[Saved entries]

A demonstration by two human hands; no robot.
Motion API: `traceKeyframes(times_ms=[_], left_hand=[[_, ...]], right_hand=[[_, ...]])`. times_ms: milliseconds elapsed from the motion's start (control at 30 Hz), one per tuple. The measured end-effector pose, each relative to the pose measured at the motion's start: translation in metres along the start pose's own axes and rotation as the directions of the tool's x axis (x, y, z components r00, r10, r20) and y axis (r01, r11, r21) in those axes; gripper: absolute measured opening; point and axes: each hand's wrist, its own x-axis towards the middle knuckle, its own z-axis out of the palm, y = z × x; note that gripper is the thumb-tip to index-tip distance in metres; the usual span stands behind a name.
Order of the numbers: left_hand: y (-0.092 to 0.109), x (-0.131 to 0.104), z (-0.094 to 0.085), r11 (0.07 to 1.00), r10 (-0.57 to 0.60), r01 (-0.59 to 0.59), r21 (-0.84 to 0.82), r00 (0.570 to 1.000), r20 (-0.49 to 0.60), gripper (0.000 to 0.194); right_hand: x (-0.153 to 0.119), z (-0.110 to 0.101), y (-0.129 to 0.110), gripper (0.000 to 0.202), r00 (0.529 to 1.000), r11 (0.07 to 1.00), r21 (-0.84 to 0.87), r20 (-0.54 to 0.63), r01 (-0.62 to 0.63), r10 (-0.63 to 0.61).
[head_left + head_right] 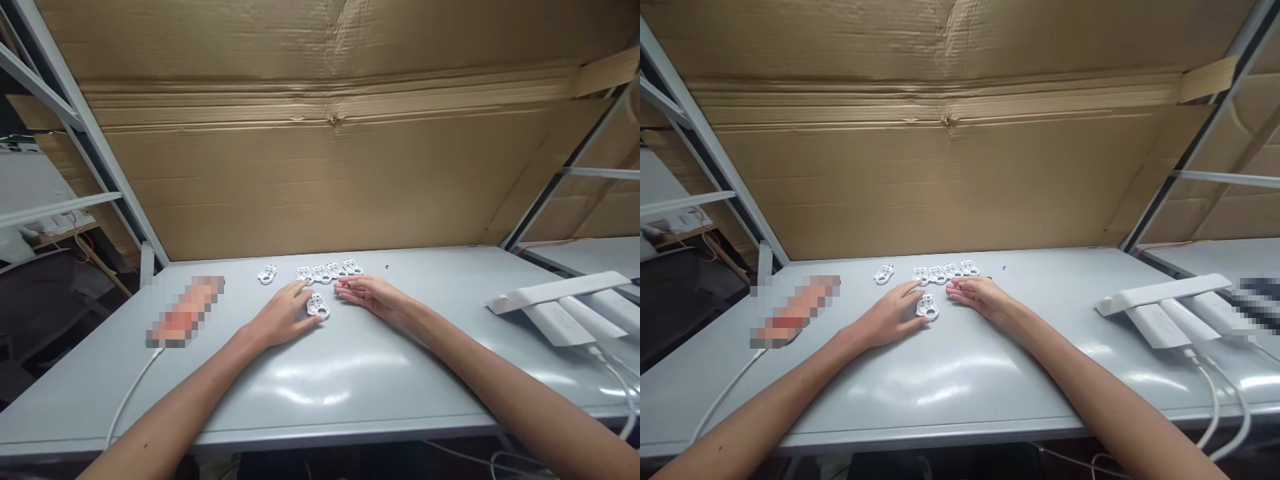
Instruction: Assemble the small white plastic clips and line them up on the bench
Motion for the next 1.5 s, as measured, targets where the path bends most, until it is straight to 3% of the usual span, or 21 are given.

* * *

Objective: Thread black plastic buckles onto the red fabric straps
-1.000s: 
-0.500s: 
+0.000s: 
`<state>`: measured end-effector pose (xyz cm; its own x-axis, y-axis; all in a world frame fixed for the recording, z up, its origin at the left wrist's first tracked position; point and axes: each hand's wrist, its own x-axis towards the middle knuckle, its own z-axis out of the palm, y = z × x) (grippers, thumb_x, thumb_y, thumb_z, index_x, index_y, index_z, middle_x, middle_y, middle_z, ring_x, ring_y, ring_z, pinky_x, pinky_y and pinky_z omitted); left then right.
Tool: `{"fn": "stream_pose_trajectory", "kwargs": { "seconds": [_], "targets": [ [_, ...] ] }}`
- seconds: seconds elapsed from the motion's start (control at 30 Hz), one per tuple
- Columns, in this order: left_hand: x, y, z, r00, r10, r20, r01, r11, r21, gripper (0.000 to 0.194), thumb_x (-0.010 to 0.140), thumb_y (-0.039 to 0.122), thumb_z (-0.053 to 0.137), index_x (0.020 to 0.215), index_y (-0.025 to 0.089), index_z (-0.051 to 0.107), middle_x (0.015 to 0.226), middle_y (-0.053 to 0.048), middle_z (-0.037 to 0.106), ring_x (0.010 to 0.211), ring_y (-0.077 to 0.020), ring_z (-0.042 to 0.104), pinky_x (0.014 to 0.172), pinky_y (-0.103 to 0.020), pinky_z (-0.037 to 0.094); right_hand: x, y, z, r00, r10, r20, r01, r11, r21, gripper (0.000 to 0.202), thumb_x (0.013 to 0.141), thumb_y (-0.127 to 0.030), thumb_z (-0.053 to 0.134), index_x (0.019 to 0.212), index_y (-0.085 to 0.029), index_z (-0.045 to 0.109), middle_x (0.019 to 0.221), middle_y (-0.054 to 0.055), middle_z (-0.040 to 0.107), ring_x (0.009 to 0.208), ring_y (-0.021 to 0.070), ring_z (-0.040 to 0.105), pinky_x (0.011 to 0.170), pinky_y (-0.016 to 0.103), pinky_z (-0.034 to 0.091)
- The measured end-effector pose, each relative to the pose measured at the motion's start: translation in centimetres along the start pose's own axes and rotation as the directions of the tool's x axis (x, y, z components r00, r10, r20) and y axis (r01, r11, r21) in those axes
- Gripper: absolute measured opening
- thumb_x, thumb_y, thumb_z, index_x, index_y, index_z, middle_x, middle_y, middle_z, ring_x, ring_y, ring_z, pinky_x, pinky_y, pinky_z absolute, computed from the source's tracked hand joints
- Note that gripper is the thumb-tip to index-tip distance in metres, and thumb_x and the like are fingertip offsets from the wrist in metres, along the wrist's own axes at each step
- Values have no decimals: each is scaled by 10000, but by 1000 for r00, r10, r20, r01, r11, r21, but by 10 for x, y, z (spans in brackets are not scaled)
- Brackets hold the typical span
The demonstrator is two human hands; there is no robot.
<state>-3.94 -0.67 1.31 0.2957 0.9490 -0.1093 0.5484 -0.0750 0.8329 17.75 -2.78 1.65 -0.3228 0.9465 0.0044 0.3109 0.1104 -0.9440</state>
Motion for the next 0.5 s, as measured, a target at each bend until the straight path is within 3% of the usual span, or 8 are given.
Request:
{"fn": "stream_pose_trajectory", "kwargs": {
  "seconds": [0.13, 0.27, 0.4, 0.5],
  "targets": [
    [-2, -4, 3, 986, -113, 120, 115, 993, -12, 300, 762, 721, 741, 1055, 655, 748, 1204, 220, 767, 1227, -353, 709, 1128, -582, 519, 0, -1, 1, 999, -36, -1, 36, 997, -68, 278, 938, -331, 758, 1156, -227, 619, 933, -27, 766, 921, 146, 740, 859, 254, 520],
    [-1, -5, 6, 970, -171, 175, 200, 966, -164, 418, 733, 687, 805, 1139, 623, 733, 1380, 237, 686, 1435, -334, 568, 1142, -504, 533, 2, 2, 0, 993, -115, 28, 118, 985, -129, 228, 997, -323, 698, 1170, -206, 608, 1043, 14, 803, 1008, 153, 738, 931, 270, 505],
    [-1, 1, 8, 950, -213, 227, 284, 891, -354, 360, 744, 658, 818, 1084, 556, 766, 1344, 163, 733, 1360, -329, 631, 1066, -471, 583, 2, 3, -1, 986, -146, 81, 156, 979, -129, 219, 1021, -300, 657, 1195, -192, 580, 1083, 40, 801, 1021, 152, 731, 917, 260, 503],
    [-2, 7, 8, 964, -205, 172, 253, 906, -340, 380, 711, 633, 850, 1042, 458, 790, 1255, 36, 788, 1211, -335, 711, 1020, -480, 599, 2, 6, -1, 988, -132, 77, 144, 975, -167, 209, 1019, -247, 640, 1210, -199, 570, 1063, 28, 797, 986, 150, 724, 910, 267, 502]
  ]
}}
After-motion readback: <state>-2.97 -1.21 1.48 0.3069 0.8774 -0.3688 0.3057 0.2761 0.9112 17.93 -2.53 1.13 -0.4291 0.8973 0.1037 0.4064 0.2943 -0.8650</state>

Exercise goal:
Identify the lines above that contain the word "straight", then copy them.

Solution to this problem:
Motion for the next 1.5 s, as measured, targets where the path bends most, until it is straight to 3% of the usual span, or 21 are given.
Motion for the next 0.5 s, as measured, a target at each bend until the straight path is within 3% of the usual span, or 8 are given.

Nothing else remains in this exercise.